**ABOUT THIS EXERCISE**
In the copy, every line of the material that follows must appear exactly, and no pictures should.

• • • • •

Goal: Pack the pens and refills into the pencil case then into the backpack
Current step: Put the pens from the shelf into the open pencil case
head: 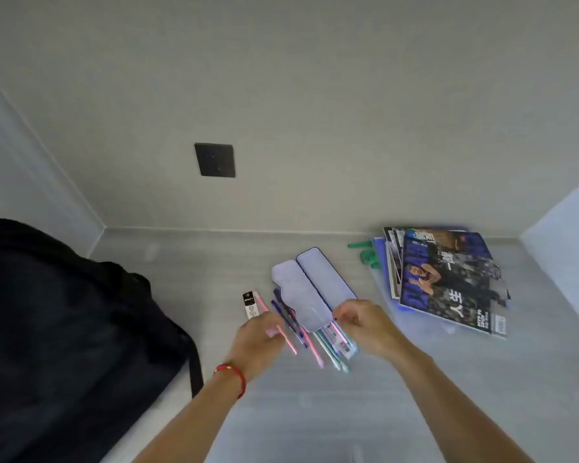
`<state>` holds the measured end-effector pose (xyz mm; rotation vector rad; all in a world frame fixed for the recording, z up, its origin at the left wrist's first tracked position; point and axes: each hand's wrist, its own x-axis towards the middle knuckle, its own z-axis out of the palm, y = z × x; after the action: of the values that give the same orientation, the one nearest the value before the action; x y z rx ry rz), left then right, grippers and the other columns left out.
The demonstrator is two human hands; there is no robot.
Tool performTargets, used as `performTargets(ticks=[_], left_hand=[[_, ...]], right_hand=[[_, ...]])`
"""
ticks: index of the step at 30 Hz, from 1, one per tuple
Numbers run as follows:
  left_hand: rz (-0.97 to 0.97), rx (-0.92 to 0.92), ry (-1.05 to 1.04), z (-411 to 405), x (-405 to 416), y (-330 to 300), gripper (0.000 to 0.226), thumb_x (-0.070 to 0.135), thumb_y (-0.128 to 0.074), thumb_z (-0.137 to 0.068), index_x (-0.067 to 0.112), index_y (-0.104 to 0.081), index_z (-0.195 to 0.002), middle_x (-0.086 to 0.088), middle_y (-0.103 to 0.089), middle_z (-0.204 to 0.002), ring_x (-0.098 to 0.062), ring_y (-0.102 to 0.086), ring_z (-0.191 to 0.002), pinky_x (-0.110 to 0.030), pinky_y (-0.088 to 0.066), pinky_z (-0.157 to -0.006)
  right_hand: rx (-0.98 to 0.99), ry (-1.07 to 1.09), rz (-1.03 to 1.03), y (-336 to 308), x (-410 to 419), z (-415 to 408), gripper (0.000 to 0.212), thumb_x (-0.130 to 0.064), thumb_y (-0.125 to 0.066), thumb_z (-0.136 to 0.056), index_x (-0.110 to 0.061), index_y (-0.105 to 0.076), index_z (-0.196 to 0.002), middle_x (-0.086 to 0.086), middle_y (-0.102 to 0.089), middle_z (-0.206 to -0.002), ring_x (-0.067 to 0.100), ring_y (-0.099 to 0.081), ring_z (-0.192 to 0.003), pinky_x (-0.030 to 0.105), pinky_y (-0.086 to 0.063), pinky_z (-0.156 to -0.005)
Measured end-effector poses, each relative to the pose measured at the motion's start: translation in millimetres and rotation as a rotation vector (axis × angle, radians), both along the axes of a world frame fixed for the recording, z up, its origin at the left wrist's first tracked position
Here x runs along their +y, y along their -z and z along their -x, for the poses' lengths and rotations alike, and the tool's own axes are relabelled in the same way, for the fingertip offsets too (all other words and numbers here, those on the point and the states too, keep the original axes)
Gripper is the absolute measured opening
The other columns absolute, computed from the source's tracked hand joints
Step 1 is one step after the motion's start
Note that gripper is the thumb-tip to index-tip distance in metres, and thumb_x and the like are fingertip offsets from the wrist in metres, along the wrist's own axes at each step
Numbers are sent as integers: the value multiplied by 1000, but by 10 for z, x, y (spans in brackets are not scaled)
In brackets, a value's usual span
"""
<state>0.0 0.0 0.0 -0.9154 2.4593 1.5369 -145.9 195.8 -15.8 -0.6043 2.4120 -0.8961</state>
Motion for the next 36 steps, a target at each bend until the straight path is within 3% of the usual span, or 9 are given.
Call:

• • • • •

**RESPONSE**
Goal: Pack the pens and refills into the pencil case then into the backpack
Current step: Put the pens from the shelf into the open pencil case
head: 
`<state>` holds the measured end-effector pose (xyz mm; rotation vector rad; all in a world frame fixed for the recording, z up, its origin at the left wrist's first tracked position; point and axes: each hand's wrist, its own x-axis towards the middle knuckle, its own z-axis out of the palm, y = z × x; after the action: of the values that give the same orientation, the one nearest the value before the action; x y z rx ry rz), left then right, grippers and the other columns left out.
The demonstrator is two human hands; there is no robot.
Tool performTargets, used as `performTargets(ticks=[_], left_hand=[[_, ...]], right_hand=[[_, ...]])`
"""
ticks: index of the step at 30 Hz, from 1, one per tuple
Numbers run as follows:
  left_hand: rz (-0.97 to 0.97), rx (-0.92 to 0.92), ry (-1.05 to 1.04), z (-411 to 405), x (-405 to 416), y (-330 to 300), gripper (0.000 to 0.226), thumb_x (-0.070 to 0.135), thumb_y (-0.128 to 0.074), thumb_z (-0.137 to 0.068), index_x (-0.067 to 0.112), index_y (-0.104 to 0.081), index_z (-0.195 to 0.002), middle_x (-0.086 to 0.088), middle_y (-0.103 to 0.089), middle_z (-0.204 to 0.002), ring_x (-0.098 to 0.062), ring_y (-0.102 to 0.086), ring_z (-0.191 to 0.002), pinky_x (-0.110 to 0.030), pinky_y (-0.088 to 0.066), pinky_z (-0.157 to -0.006)
  right_hand: rx (-0.98 to 0.99), ry (-1.07 to 1.09), rz (-1.03 to 1.03), y (-336 to 308), x (-410 to 419), z (-415 to 408), gripper (0.000 to 0.212), thumb_x (-0.130 to 0.064), thumb_y (-0.125 to 0.066), thumb_z (-0.136 to 0.056), index_x (-0.110 to 0.061), index_y (-0.105 to 0.076), index_z (-0.196 to 0.002), middle_x (-0.086 to 0.086), middle_y (-0.102 to 0.089), middle_z (-0.206 to -0.002), ring_x (-0.067 to 0.100), ring_y (-0.099 to 0.081), ring_z (-0.192 to 0.003), pinky_x (-0.030 to 0.105), pinky_y (-0.086 to 0.063), pinky_z (-0.156 to -0.005)
Measured end-effector poses, each relative to the pose measured at the motion's start: translation in millimetres and rotation as a rotation vector (axis × angle, radians), both along the axes of a world frame fixed for the recording, z up, its origin at the left wrist's first tracked position
Here x runs along their +y, y along their -z and z along their -x, for the poses' lengths and rotations alike, and the tool's own axes are relabelled in the same way, for the fingertip offsets too (all other words and numbers here, those on the point and the states too, keep the original axes)
Gripper is the absolute measured opening
The other columns absolute, computed from the source's tracked hand joints
Step 1 is one step after the motion's start
Note that gripper is the thumb-tip to index-tip distance in metres, and thumb_x and the like are fingertip offsets from the wrist in metres, along the wrist's own axes at each step
Numbers are sent as integers: the value multiplied by 1000, but by 10 for z, x, y (spans in brackets are not scaled)
In brackets, a value's usual span
"""
<state>0.0 0.0 0.0 -0.9154 2.4593 1.5369 -145.9 195.8 -15.8 -0.6043 2.4120 -0.8961</state>
Motion for the next 36 steps, a target at each bend until the straight path is within 3% of the usual span, or 9 are given.
Call:

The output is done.